Saved entries
##########
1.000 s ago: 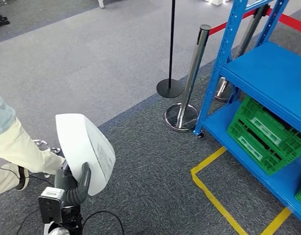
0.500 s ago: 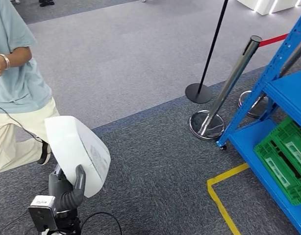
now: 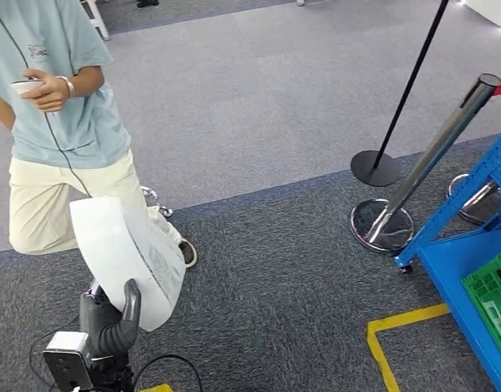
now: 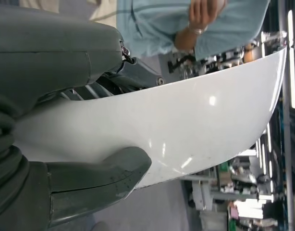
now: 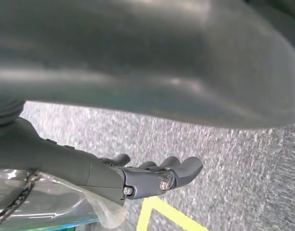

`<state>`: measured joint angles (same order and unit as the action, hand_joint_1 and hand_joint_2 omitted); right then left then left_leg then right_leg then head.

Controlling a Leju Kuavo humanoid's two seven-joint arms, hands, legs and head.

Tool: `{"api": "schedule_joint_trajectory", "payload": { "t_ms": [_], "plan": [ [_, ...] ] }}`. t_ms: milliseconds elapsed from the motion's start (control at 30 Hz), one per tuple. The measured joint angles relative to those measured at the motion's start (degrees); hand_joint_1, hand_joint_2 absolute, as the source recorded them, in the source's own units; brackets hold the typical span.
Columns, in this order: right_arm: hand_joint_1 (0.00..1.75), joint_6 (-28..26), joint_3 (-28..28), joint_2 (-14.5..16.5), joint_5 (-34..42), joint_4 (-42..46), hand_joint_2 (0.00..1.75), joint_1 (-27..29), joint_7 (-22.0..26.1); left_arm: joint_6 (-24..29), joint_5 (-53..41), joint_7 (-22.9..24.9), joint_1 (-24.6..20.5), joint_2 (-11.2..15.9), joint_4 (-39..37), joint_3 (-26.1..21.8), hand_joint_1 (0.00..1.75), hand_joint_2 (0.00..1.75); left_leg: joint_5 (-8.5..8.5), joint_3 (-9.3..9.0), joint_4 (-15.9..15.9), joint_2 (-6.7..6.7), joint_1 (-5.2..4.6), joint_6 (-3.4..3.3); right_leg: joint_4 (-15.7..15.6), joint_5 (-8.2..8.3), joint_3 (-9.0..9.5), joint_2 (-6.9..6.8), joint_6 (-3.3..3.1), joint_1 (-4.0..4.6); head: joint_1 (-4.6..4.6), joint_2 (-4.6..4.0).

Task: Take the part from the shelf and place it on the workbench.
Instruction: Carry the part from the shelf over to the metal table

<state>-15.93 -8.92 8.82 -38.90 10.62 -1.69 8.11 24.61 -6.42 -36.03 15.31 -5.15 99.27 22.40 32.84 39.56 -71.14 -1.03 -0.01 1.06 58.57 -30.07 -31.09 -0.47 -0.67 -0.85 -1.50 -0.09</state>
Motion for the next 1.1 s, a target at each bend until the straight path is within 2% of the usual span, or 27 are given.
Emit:
{"api": "schedule_joint_trajectory", "payload": {
  "t_ms": [33, 67, 100, 133, 200, 267, 333, 367, 400, 467, 500, 533, 567, 600, 633, 667, 700, 767, 800, 833, 867, 900, 967, 1000, 1033, 1067, 1100],
  "plan": [
    [0.00, -0.1, 0.0, 0.0, 0.0, 0.0, 0.00, 0.0, 0.0, 0.1, 0.1, 0.0, 0.0, 0.0, 0.0, 0.0, 1.75, 1.75, 0.76, 1.24, -2.7, 0.31, 0.06, 0.02, 0.0, -0.11, 0.05, -0.82, -0.11, 0.15, 0.01, 0.00],
    [0.00, -0.1, 0.0, 0.0, 0.1, 0.0, 0.00, 0.0, 0.0, 0.1, 0.1, 0.0, 0.0, 0.0, 0.0, 0.0, 1.75, 1.75, 0.44, 1.52, -3.3, 0.44, 0.07, -0.09, 0.0, -0.20, 0.12, -1.59, -0.17, 0.30, 0.00, 0.00],
    [0.00, -0.1, 0.0, 0.0, 0.1, 0.0, 0.00, -0.1, 0.0, 0.2, 0.2, 0.0, 0.0, 0.0, 0.0, 0.0, 1.75, 1.75, -0.91, 0.64, -1.6, 0.64, -0.01, -0.37, 0.0, -0.30, 0.23, -2.33, -0.20, 0.44, 0.00, 0.00],
    [0.00, -0.1, 0.0, 0.0, 0.1, 0.0, 0.00, -0.1, 0.0, 0.2, 0.2, 0.0, 0.0, 0.0, 0.0, 0.0, 1.75, 1.75, -2.86, -1.18, 1.9, 1.20, -0.22, -0.82, 0.0, -0.42, 0.40, -3.05, -0.21, 0.57, 0.01, 0.00],
    [0.00, -0.1, 0.0, 0.2, 0.0, 0.0, 0.00, -0.2, 0.0, 0.2, 0.2, -0.1, -0.1, 0.0, 0.0, 0.1, 1.75, 1.75, -5.44, -5.03, 9.4, 3.91, -1.10, -1.93, 0.0, -0.70, 0.69, -4.33, -0.06, 0.82, 0.01, 0.00],
    [0.00, 0.0, 0.0, 0.3, -0.2, 0.0, 0.00, -0.3, 0.0, 0.0, 0.0, 0.1, -0.3, 0.0, 0.0, 0.2, 1.75, 1.75, -5.67, -6.34, 12.3, 5.46, -1.85, -2.62, -0.1, -0.89, 0.80, -5.57, 0.26, 0.95, -0.01, 0.00],
    [0.00, 0.2, 0.1, 0.4, -0.1, 0.1, 0.00, -0.5, 0.2, -0.2, -0.4, 0.6, -0.6, 0.1, 0.0, 0.3, 1.75, 1.75, -6.02, -6.42, 13.1, 4.19, -1.79, -2.97, -0.3, -1.13, 0.97, -6.83, 0.70, 0.95, -0.04, 0.00],
    [0.00, 0.3, 0.1, 0.5, 0.1, 0.1, 0.00, -0.6, 0.4, -0.2, -0.6, 1.0, -0.8, 0.1, 0.0, 0.2, 1.75, 1.75, -6.33, -6.69, 13.7, 3.47, -1.61, -3.14, 0.0, -1.52, 0.96, -6.29, 0.94, 0.91, 0.01, 0.00],
    [0.00, 0.4, 0.1, 0.5, 0.4, 0.1, 0.00, -0.6, 0.7, -0.2, -0.7, 1.3, -1.2, 0.1, 0.0, 0.2, 1.75, 1.75, -6.66, -6.97, 14.3, 2.76, -1.35, -3.32, 1.1, -2.36, 0.54, -4.99, 1.17, 0.84, 0.11, 0.00],
    [0.00, 0.5, 0.0, 0.6, 1.0, 0.2, 0.00, -0.7, 1.1, -0.2, -0.9, 1.9, -2.1, 0.0, 0.0, 0.1, 1.75, 1.75, -7.01, -7.26, 14.8, 1.46, -1.04, -3.54, 6.7, -5.21, -2.04, -1.35, 1.52, 0.61, 0.34, 0.00],
    [0.00, 0.6, 0.0, 0.6, 1.2, 0.2, 0.00, -0.7, 1.1, -0.2, -0.9, 2.2, -2.5, -0.1, 0.0, 0.0, 1.75, 1.75, -7.03, -7.22, 14.8, 0.72, -0.99, -3.59, 10.4, -6.67, -3.96, -0.36, 1.68, 0.49, 0.38, 0.00],
    [0.00, 0.7, -0.1, 0.6, 1.5, 0.2, 0.00, -0.6, 1.2, -0.2, -1.0, 2.5, -2.8, -0.1, 0.0, -0.1, 1.75, 1.75, -7.02, -7.21, 14.7, -0.06, -0.97, -3.60, 13.3, -7.41, -5.58, 0.07, 1.87, 0.37, 0.39, 0.00],
    [0.00, 0.7, -0.1, 0.6, 1.7, 0.2, 0.00, -0.5, 1.2, -0.2, -1.2, 2.8, -2.9, -0.2, 0.0, -0.3, 1.75, 1.75, -6.99, -7.23, 14.6, -0.89, -0.92, -3.54, 14.4, -7.10, -6.47, 0.23, 2.06, 0.25, 0.37, 0.00],
    [0.00, 0.8, -0.2, 0.6, 1.8, 0.2, 0.00, -0.5, 1.3, -0.2, -1.3, 3.0, -2.9, -0.2, 0.0, -0.4, 1.75, 1.75, -6.92, -7.25, 14.5, -1.72, -0.82, -3.42, 13.5, -5.73, -6.37, 0.35, 2.26, 0.12, 0.37, 0.00],
    [0.00, 1.2, -0.2, 0.6, 1.8, 0.2, 0.00, -0.4, 1.3, -0.2, -1.6, 3.2, -2.9, -0.3, 0.0, -0.5, 1.75, 1.75, -6.79, -7.27, 14.3, -2.53, -0.65, -3.21, 10.6, -3.54, -5.29, 0.68, 2.48, -0.08, 0.37, 0.00],
    [0.00, 1.7, -0.2, 0.6, 1.8, 0.2, 0.00, -0.3, 1.3, -0.2, -1.8, 3.3, -2.9, -0.3, 0.0, -0.6, 1.75, 1.75, -6.58, -7.22, 13.9, -3.27, -0.47, -2.85, 7.0, -1.63, -3.76, 1.73, 2.78, -0.35, 0.37, 0.00],
    [0.00, 2.3, -0.3, 0.7, 1.7, 0.1, 0.00, -0.3, 1.1, -0.1, -2.0, 3.4, -2.9, -0.4, 0.0, -0.7, 1.75, 1.75, -6.30, -7.00, 13.4, -3.98, -0.36, -2.44, 3.8, -0.44, -2.29, 3.17, 2.97, -0.64, 0.46, 0.00],
    [0.00, 2.9, -0.2, 0.9, 1.0, 0.1, 0.00, -0.4, 0.1, 0.0, -2.1, 3.5, -2.7, -0.5, 0.0, -0.8, 1.75, 1.75, -6.07, -6.34, 12.5, -5.18, -0.25, -1.70, 1.0, -0.06, -0.74, 5.13, 2.82, -0.83, 0.57, 0.00],
    [0.00, 3.0, -0.2, 1.1, 0.5, 0.1, 0.00, -0.5, -0.7, -0.1, -1.9, 3.4, -2.5, -0.6, 0.0, -0.9, 1.75, 1.75, -6.14, -6.03, 12.3, -5.75, -0.18, -1.44, 0.8, -0.18, -0.59, 5.09, 2.47, -0.70, 0.63, 0.00],
    [0.00, 2.9, -0.2, 1.2, 0.1, 0.1, 0.00, -0.8, -1.4, -0.2, -1.7, 3.3, -2.3, -0.6, 0.0, -1.0, 1.75, 1.75, -6.21, -5.84, 12.3, -6.20, -0.07, -1.23, 0.9, -0.09, -0.55, 4.44, 2.07, -0.64, 0.60, 0.00],
    [0.00, 2.9, -0.2, 1.3, -0.2, 0.2, 0.00, -1.0, -1.9, -0.3, -1.4, 3.2, -2.2, -0.7, -0.1, -1.2, 1.75, 1.75, -6.04, -5.64, 12.0, -5.65, -0.07, -1.00, 0.9, -0.03, -0.47, 3.84, 1.73, -0.59, 0.53, 0.00],
    [0.00, 2.8, -0.2, 1.5, -0.3, 0.3, 0.00, -1.3, -2.1, -0.4, -1.3, 3.1, -2.2, -0.7, -0.1, -1.2, 1.75, 1.75, -5.41, -5.12, 10.9, -4.39, -0.10, -0.76, 0.8, -0.01, -0.35, 3.14, 1.34, -0.58, 0.35, 0.00],
    [0.00, 2.5, -0.2, 1.7, -0.4, 0.5, 0.00, -1.7, -2.4, -0.4, -1.0, 2.6, -2.3, -0.9, -0.2, -1.4, 1.75, 1.75, -2.68, -2.60, 5.6, -1.03, -0.17, -0.34, 0.6, -0.11, -0.13, 1.56, 0.70, -0.38, 0.01, 0.00],
    [0.00, 2.3, -0.2, 1.7, -0.6, 0.5, 0.00, -1.8, -2.4, -0.4, -0.9, 2.3, -2.3, -1.0, -0.3, -1.6, 1.75, 1.75, -1.01, -0.72, 1.7, -0.12, -0.11, -0.21, 0.6, -0.25, -0.05, 0.65, 0.47, -0.22, -0.10, 0.00],
    [0.00, 2.1, -0.2, 1.7, -0.7, 0.5, 0.00, -1.8, -2.3, -0.4, -0.9, 2.1, -2.1, -1.1, -0.3, -1.8, 1.75, 1.75, 0.15, 0.94, -1.6, 0.26, -0.04, -0.19, 0.6, -0.40, 0.03, -0.25, 0.33, -0.05, -0.09, 0.00],
    [0.00, 1.9, -0.2, 1.7, -0.9, 0.5, 0.00, -1.6, -2.0, -0.5, -1.0, 1.9, -1.9, -1.1, -0.3, -2.1, 1.75, 1.75, 0.42, 1.89, -3.5, 0.42, -0.02, -0.28, 0.6, -0.57, 0.15, -1.12, 0.24, 0.11, -0.10, 0.00],
    [0.00, 1.7, -0.2, 1.7, -1.1, 0.5, 0.00, -1.5, -1.7, -0.5, -1.1, 1.8, -1.6, -1.2, -0.3, -2.4, 1.75, 1.75, -0.44, 1.83, -3.3, 0.53, -0.05, -0.49, 0.6, -0.77, 0.34, -1.97, 0.17, 0.26, -0.10, 0.00]
  ]
}}
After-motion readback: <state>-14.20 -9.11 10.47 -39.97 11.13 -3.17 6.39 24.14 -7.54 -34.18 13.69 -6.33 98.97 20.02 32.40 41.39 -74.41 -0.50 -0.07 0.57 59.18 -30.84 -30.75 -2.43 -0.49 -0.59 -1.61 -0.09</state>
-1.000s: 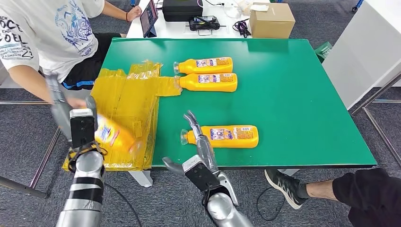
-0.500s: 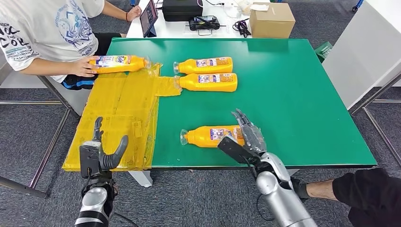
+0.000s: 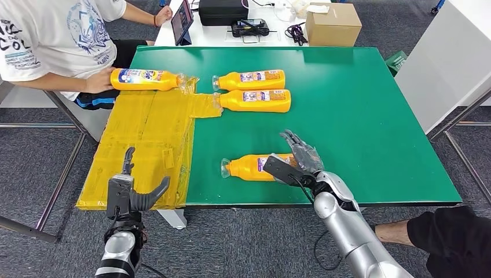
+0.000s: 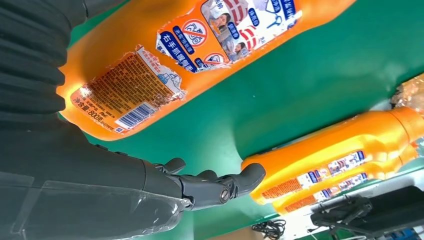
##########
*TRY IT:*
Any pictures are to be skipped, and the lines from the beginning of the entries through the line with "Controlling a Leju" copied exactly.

*EXPECTED OUTPUT:*
1.000 s ago: 
0.500 s ago: 
now: 
now: 
now: 

`<state>`: measured joint angles (same order and unit as the action, hand_joint_1 and hand_joint_2 omitted); right then left then left_leg then right_leg then head.

Controlling a Leju Kuavo humanoid's two seven-joint arms, hands, legs and head.

There's nothing left to add to the answer.